The mammalian retromer regulates transcytosis of the polymeric immunoglobulin receptor.

Epithelial cells have separate apical and basolateral plasma membrane domains with distinct compositions. After delivery to one surface, proteins can be endocytosed and then recycled, degraded or transcytosed to the opposite surface. Proper sorting into the transcytotic pathway is essential for maintaining polarity, as most proteins are endocytosed many times during their lifespan. The polymeric immunoglobulin receptor (pIgR) transcytoses polymeric IgA (pIgA) from the basolateral to the apical surface of epithelial cells and hepatocytes. However, the molecular machinery that controls polarized sorting of pIgR-pIgA and other receptors is only partially understood. The retromer is a multimeric protein complex, originally described in yeast, which mediates intracellular sorting of Vps10p, a receptor that transports vacuolar enzymes.
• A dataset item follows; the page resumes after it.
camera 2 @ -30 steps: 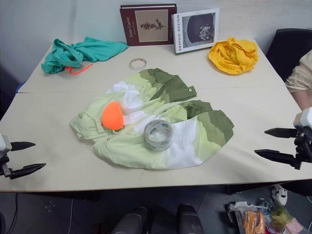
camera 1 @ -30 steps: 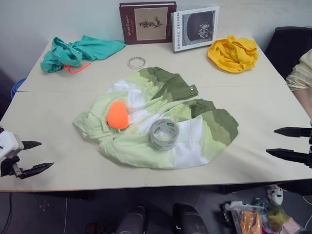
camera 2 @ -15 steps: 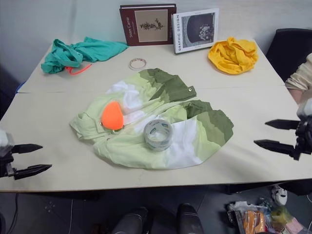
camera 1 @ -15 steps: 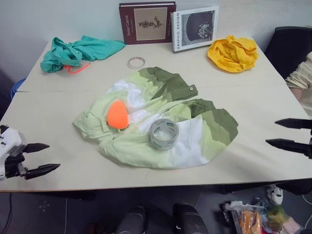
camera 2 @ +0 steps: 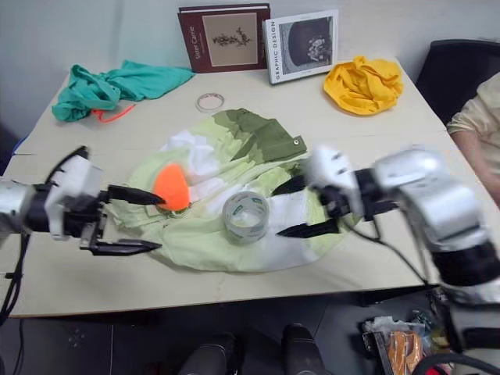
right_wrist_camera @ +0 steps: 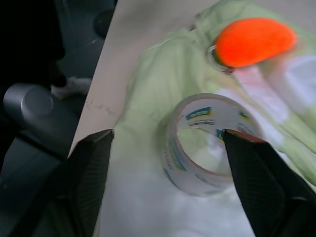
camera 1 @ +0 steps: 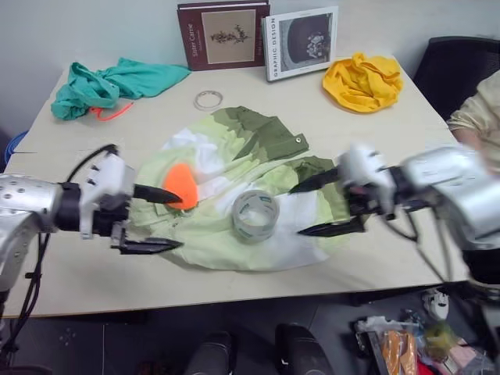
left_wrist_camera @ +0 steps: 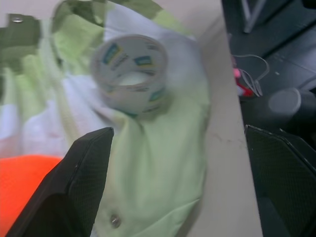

The yeast retromer contains two sub-complexes. One includes the Vps5p and Vps17p subunits, which provide mechanical force for vesicle budding. The other is the Vps35p-Vps29p-Vps26p subcomplex, which provides cargo specificity. The mammalian retromer binds to the mannose 6-phosphate receptor, which sorts lysosomal enzymes from the trans-Golgi network to the lysosomal pathway. Here, we show a function for the mammalian Vps35-Vps29-Vps26 retromer subcomplex in promoting pIgR-pIgA transcytosis.